With the pictures left out, copy the listing below exactly.

────────────────────

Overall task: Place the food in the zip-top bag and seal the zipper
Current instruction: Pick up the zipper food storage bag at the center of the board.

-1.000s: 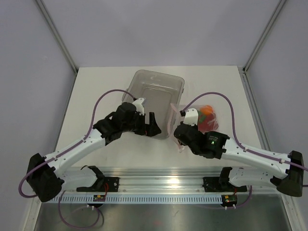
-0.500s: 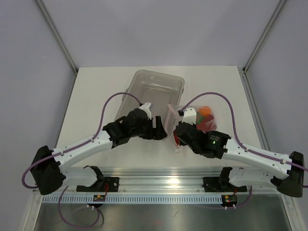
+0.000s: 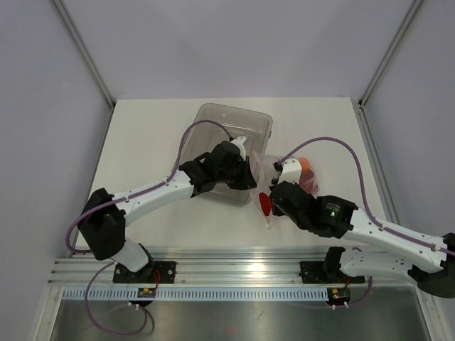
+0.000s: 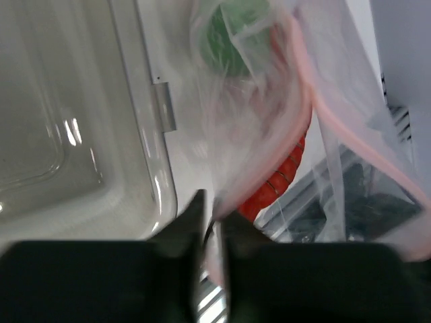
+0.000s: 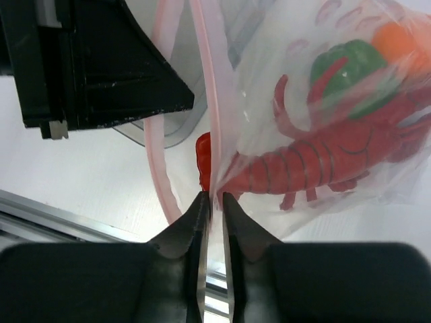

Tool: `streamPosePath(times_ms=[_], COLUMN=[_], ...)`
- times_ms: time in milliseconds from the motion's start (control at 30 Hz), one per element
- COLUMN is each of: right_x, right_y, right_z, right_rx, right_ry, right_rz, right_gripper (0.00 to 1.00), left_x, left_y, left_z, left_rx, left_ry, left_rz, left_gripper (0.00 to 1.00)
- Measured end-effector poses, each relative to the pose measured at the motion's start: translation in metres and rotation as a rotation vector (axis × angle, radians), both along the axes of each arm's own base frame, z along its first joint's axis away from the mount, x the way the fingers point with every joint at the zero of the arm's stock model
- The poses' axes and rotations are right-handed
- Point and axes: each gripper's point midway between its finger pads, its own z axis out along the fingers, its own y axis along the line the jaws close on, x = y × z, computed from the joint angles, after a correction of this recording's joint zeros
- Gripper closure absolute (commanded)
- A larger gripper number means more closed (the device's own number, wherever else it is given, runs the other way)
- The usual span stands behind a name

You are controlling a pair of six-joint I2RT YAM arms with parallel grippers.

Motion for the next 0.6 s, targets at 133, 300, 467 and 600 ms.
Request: streamPosePath(times_ms=[133, 300, 467, 600], right_x=[-0.005, -0.009, -0.012, -0.015], right_y=[-0.006, -0.015, -0.026, -0.036], right_z=[0.013, 0.046, 0.078, 0.088], right_rx=[0.015, 0.044, 0.062, 0.043], right_ry=[-0.007, -0.049, -0.095, -0.116], right_rz=[0.022, 0.046, 0.066, 0.086], right_gripper=[0.41, 0.32, 0.30, 0.28], left_x=[0.001, 0.013, 0.032, 0.047], left_y=[-0.014, -0.036, -0.050, -0.061], left_z=[0.026, 0.071, 0.092, 0.103], left_rx=[-0.067, -0.207, -0.294, -0.341], left_ry=[-0.005, 0.021, 0.078, 0.117], left_rz=[-0.036, -0.029, 0.039, 0.114], left_gripper=[1.00, 1.00, 1.00, 1.00])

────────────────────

### PROBLEM SOLUTION
Overall task: Place the food in the zip-top bag and seal the zipper
Current instruction: Pick up the zipper food storage bag at the center of the board.

-1.000s: 
-0.500s: 
+0.000s: 
+0.000s: 
+0.000s: 

Tool: `streamPosePath(times_ms=[_], COLUMN=[_], ...)`
- times_ms: time in milliseconds from the motion's start (control at 30 Hz), one per element
- COLUMN is each of: right_x, right_y, right_z, right_rx, right_ry, right_rz, right_gripper (0.00 to 1.00), left_x, left_y, left_z, left_rx, left_ry, left_rz, left_gripper (0.00 to 1.00)
- Measured end-effector poses, each relative to the pose measured at the motion's start: translation in metres and rotation as a rotation vector (axis × angle, radians), both along the axes of each arm's own base frame, z along its first joint's axis away from the mount, x the way the fingers point with every joint at the zero of the arm's stock model
- The poses' axes and rotations are right-handed
- Point and axes: each gripper's point midway between its finger pads, its own z axis out along the fingers, its own y axis along the line the jaws close on, x = y × z, computed from the joint angles, after a correction of this recording's joint zeros
- Gripper closure absolute (commanded)
- A larger gripper number means more closed (the device's own number, wherever else it is given, runs the other way)
- The usual span stands behind a name

You are controlling a pair of six-joint I2RT YAM arms with parallel grippers.

Motion for the next 0.6 s, targets at 133, 300, 467 and 600 ms.
Request: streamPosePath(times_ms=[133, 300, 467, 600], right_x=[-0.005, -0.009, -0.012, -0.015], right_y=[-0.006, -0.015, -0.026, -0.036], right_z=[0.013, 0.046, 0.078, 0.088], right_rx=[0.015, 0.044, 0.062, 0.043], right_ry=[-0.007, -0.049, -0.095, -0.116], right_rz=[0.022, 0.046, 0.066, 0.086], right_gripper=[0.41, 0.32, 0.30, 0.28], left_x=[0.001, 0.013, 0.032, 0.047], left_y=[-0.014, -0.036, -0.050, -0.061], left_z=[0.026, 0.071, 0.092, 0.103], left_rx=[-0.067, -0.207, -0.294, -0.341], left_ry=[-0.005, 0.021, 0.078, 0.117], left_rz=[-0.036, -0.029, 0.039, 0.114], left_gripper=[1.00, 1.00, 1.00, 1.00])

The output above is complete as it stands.